● **TASK DIRECTIONS**: Everything from the line containing "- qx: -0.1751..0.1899" through the last line of the data below should be given again exactly, both end lines included and nothing more.

┄┄┄┄┄┄

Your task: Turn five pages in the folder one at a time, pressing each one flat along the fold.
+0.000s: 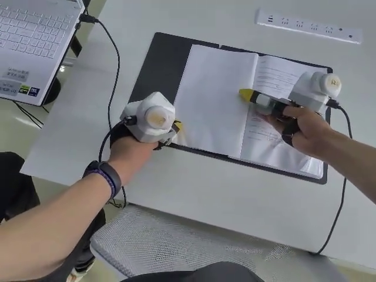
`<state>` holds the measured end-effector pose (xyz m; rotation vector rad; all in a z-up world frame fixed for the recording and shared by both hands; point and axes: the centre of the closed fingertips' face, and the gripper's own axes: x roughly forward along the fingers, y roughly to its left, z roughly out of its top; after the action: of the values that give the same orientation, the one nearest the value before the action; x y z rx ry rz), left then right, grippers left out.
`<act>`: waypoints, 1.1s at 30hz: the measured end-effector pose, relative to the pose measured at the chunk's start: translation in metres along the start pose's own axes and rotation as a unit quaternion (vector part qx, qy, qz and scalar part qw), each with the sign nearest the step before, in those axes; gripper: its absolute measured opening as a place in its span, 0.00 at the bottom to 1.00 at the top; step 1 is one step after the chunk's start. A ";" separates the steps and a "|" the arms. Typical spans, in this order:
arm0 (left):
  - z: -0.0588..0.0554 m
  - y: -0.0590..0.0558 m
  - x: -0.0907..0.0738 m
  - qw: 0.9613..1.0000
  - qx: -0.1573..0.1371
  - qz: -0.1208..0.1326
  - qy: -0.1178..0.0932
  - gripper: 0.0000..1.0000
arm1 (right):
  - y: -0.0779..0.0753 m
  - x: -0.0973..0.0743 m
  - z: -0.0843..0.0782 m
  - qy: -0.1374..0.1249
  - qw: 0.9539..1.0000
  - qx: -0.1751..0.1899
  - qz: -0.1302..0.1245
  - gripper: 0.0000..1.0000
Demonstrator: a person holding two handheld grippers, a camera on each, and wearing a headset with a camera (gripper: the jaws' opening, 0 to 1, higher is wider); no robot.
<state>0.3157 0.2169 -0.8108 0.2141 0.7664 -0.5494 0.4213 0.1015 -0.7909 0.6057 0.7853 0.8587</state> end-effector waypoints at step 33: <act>0.004 -0.002 -0.003 1.000 -0.008 0.005 -0.003 0.00 | -0.069 0.040 0.090 -0.168 0.976 0.129 -0.059 0.00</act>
<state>0.3148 0.2155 -0.8058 0.2018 0.7638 -0.5343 0.5399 0.0850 -0.8041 0.8982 0.6198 0.5278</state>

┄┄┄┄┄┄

● **YOUR RESPONSE**:
  - qx: -0.1751..0.1899
  - qz: -0.1302..0.1245
  - gripper: 0.0000..1.0000
Demonstrator: a person holding two handheld grippers, a camera on each, and wearing a headset with a camera (gripper: the jaws' opening, 0 to 1, higher is wider); no robot.
<state>0.3157 0.2169 -0.8108 0.2141 0.7664 -0.5494 0.4213 0.1015 -0.7909 0.6057 0.7853 0.8587</state> end-effector waypoints at step 33: <act>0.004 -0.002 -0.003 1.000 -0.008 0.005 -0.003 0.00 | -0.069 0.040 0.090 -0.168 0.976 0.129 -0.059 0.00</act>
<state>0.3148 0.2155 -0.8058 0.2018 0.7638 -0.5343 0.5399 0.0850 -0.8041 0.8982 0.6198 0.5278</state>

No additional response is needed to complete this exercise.